The exercise asks you to copy every line below in which "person" appears.

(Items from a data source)
*-*-*
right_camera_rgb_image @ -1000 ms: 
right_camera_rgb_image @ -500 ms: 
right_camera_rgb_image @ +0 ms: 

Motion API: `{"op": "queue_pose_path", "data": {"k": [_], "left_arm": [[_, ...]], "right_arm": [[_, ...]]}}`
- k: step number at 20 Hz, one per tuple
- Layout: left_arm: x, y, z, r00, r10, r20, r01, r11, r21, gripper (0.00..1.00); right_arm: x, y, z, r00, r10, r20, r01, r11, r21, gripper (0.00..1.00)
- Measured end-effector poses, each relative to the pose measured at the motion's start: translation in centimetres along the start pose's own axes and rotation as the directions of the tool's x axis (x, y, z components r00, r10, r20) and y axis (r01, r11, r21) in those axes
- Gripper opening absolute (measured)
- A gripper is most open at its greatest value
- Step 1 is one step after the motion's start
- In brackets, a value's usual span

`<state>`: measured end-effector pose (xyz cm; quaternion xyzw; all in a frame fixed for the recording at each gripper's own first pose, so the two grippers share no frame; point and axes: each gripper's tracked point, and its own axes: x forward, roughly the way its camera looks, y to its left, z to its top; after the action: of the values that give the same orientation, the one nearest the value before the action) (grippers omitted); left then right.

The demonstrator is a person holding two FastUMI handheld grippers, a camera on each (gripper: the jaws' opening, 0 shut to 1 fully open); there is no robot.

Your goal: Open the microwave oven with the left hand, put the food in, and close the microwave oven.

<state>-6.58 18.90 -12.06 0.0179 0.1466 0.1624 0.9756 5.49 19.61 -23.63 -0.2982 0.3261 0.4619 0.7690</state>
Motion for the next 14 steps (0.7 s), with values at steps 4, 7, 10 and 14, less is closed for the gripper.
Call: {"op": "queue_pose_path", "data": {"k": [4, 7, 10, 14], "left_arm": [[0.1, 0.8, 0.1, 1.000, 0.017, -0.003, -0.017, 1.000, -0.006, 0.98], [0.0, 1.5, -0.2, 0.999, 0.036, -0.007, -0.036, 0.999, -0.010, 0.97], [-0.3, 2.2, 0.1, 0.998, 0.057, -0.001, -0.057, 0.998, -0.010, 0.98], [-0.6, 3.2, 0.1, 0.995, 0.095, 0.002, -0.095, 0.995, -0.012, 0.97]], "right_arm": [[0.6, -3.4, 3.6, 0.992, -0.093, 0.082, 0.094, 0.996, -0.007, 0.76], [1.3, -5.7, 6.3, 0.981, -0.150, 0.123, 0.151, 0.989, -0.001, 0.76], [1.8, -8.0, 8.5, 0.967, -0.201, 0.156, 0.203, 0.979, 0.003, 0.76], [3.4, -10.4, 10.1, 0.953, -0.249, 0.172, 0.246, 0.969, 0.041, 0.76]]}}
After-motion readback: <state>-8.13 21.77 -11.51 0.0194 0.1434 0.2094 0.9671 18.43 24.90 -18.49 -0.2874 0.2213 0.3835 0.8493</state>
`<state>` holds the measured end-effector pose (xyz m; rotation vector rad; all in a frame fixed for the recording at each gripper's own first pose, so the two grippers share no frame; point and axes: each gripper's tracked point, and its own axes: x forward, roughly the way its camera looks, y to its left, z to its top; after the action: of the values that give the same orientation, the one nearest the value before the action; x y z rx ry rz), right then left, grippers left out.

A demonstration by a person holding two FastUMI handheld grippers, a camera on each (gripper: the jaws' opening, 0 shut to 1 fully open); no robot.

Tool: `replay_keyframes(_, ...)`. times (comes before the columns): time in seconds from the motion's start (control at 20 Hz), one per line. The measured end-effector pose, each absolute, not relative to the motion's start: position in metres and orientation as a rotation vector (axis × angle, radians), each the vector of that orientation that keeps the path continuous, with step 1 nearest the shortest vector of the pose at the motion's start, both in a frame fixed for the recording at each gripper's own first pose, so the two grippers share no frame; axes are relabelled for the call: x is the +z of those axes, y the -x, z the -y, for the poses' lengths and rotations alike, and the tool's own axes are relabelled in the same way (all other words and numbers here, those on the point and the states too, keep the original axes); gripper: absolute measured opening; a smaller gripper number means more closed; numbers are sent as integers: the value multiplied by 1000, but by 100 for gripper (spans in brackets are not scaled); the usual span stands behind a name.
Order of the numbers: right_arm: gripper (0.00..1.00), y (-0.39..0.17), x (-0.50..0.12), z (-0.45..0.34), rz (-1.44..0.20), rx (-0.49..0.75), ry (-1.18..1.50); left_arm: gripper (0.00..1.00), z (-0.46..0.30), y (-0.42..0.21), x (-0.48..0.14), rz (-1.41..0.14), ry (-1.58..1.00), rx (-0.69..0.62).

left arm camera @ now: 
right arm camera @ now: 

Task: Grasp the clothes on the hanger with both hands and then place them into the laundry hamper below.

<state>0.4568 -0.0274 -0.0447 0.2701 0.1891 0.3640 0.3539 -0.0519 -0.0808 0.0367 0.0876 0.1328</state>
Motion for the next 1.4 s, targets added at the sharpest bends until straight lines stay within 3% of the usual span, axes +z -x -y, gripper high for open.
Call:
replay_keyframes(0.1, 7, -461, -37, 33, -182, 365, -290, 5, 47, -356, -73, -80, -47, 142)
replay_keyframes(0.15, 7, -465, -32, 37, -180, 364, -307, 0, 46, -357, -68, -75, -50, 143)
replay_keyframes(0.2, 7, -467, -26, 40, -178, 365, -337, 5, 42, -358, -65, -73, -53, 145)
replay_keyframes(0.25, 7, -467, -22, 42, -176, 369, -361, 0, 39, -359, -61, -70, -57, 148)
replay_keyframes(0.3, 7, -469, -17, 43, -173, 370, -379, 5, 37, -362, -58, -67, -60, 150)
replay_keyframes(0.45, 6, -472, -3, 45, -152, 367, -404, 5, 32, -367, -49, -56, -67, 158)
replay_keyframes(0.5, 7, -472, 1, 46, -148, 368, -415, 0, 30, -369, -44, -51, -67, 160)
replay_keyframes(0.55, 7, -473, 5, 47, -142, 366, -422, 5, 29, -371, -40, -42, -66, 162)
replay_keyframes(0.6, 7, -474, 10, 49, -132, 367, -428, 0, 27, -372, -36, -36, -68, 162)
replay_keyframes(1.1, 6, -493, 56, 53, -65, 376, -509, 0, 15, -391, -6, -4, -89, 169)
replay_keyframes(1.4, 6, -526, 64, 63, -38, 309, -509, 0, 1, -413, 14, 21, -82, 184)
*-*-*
• Result of the task:
The demonstrator is a person holding two FastUMI handheld grippers, a camera on each (gripper: the jaws' opening, 0 shut to 1 fully open); there is no robot.
A demonstration by a person holding two FastUMI handheld grippers, a camera on each (gripper: the jaws' opening, 0 shut to 1 fully open); no robot.

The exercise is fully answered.